According to the analysis of Figs. A1, A2, 5 and 6, Tables 1, 2 and A5, it can be seen that the line faults caused by typhoons significantly enhance the frequency spatiotemporal imbalance of the system. At 18, 19, and 20 h, the output of the photovoltaic power station weakened and disappeared due to reduced sunlight, resulting in an imbalance in the system’s load supply. In Case 1, the scheduling model does not consider the demand for node frequency stability, and only makes scheduling decisions according to its own system inertia and load demand. Therefore, most thermal power plants participate in power supply to balance the load loss under fault conditions, but the inertia response mode is single, the unit inertia remains constant, and the moment of inertia is only controlled by the synchronous machine startup mode, which cannot change in real time according to the node frequency demand. At this time, the frequency change rate of bus 12 at 18, 19, and 20 h, respectively, reaches −0.5536, −0.6298, and −0.519 Hz/s, which exceeds the frequency change rate limit of 0.5 Hz/s required in this article, and has a significant impact on the stability of the system.
In order to further improve the stability of node frequency, in Case 2, this paper added backup capacity for new energy power plants. By adjusting the virtual synchronous machine inertia constant controlled by the grid type inverter, additional inertia replenishment was provided to nodes with frequency imbalance. Considering the network topology and inertia-weighted profitability, Scheme 2 allocates all available backup virtual inertia to wind farms and photovoltaic power plants at 18 and 19 h. At 20 h, according to the optimization results, Case 2 activates only 77.5 and 120 MW of backup virtual inertia for the wind farms located at busbars 30 and 34, respectively. The results show that the proposed strategy improves the overall frequency recovery rate by 5.989% compared to Case 1, while the maximum Rate of Change of Frequency (RoCoF) at Bus 12 decreases by 8.19%, 7.71%, and 3.65% during the 18–20 h period, respectively. Despite these improvements, the RoCoF at Bus 12 at 18 and 19 h still exceeds the frequency safety limit, indicating that the backup capacity of renewable power plants has been fully utilized.

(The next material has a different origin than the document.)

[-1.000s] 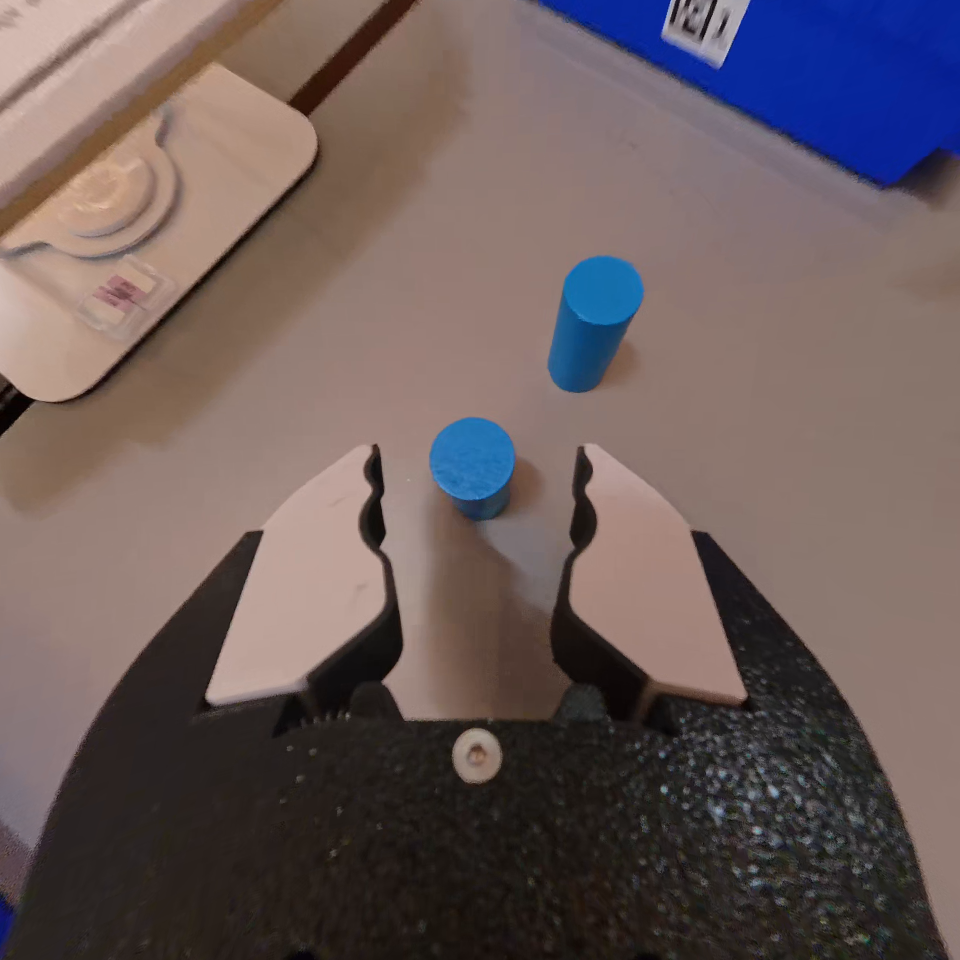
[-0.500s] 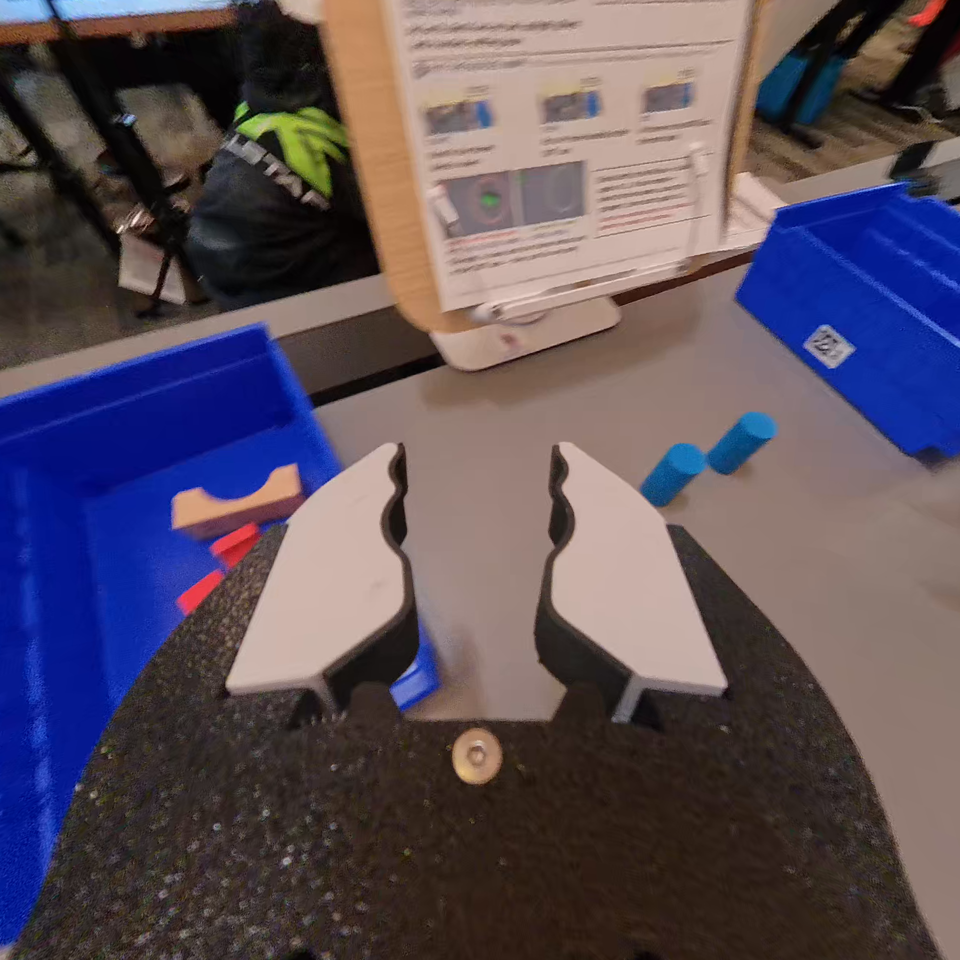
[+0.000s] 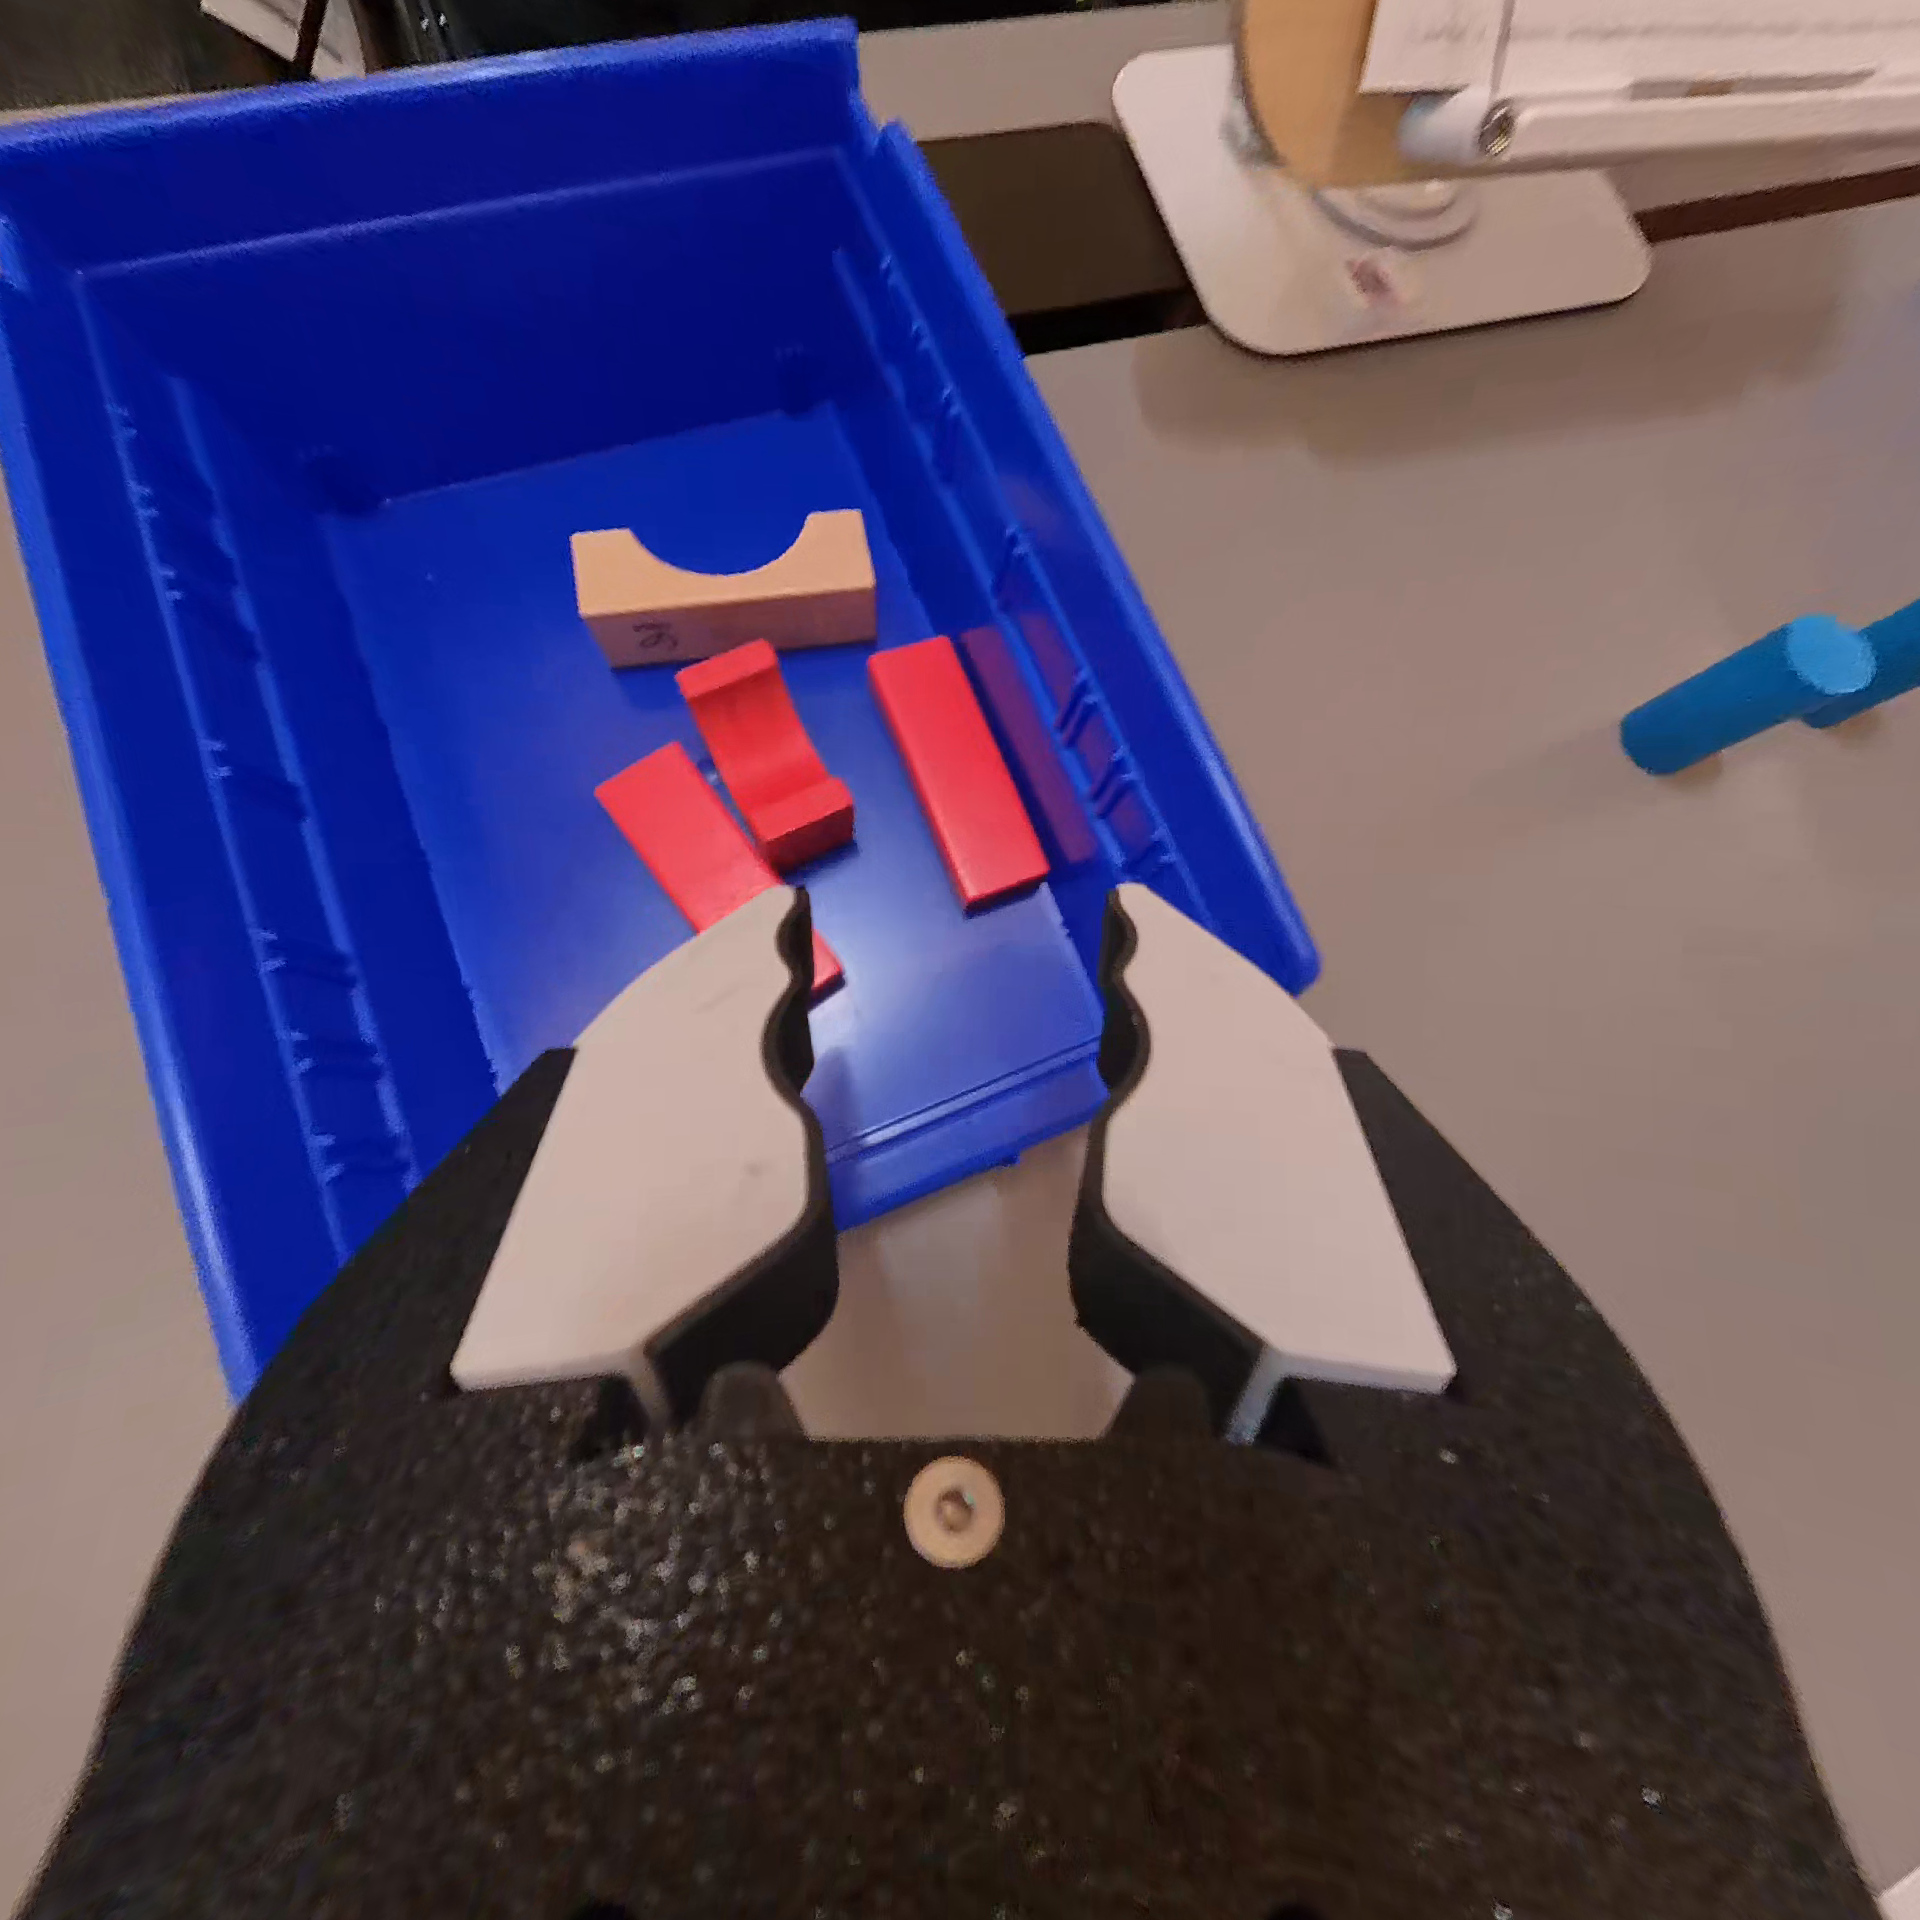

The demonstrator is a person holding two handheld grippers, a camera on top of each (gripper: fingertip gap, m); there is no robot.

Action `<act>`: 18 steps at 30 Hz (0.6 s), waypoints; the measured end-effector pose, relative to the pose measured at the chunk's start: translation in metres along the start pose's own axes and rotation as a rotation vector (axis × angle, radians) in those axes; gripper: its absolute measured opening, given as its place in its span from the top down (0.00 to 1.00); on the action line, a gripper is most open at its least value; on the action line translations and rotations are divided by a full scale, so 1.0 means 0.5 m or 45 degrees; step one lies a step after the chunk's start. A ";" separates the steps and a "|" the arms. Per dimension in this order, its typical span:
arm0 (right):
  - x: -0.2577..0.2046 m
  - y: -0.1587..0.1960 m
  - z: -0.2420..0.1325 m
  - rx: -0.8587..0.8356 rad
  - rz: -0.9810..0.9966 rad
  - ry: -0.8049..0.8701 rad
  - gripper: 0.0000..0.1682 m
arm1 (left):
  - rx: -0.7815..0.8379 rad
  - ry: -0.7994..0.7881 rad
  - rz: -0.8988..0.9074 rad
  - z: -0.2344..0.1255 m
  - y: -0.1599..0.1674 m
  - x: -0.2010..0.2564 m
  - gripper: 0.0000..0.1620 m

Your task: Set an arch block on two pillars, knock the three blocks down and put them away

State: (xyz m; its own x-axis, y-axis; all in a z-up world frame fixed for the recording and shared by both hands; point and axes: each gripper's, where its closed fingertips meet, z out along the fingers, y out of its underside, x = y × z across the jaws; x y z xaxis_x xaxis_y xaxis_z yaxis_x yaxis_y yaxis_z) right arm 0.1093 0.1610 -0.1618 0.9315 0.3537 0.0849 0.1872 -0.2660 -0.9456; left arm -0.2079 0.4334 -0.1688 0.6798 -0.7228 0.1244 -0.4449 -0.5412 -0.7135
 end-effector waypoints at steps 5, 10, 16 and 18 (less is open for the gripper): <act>-0.003 0.018 -0.010 -0.043 0.016 0.035 0.57 | -0.164 -0.078 -0.002 0.019 0.030 -0.051 0.68; -0.011 0.027 -0.020 -0.046 0.057 0.039 0.57 | -0.306 -0.094 -0.023 0.057 0.052 -0.079 0.68; -0.024 0.044 -0.026 -0.078 0.083 0.049 0.57 | -0.369 -0.075 0.026 0.110 0.034 -0.094 0.68; -0.026 0.049 -0.031 -0.078 0.098 0.058 0.57 | -0.363 -0.063 0.084 0.130 0.017 -0.101 0.68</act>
State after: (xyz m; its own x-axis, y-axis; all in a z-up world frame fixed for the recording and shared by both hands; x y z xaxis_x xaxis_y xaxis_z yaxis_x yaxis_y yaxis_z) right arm 0.1065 0.1360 -0.1814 0.9569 0.2891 0.0285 0.1321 -0.3455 -0.9291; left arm -0.2080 0.4933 -0.2260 0.6686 -0.7422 0.0453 -0.6301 -0.5979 -0.4955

Without additional inertial compensation measures, the frequency security of the system could be severely compromised under such operating conditions.
In order to solve this problem, in Case 3, a modular mobile energy storage pre layout method was added based on the predicted fault scenario of typhoon disasters to cope with the insufficient virtual inertia replenishment. Considering the node load demand and inertia replenishment benefits, modular mobile energy storage was deployed at bus 28 at 19 h to timely supply output to nodes with imbalanced load supply, and combined with backup virtual inertia replenishment. Compared with Case 2, the total backup virtual inertia of the wind farms decreased by 909.7 MWs, while that of the photovoltaic power plants decreased by 91.9 MWs. In Case 3, the coordinated optimization of mobile energy storage deployment effectively addresses the issue of frequency instability at certain nodes caused by the hardware limitations of backup virtual inertia in renewable energy plants. Meanwhile, the backup virtual inertia complements the spatial limitation of mobile energy storage, which cannot always replenish inertia at distant nodes in a timely manner.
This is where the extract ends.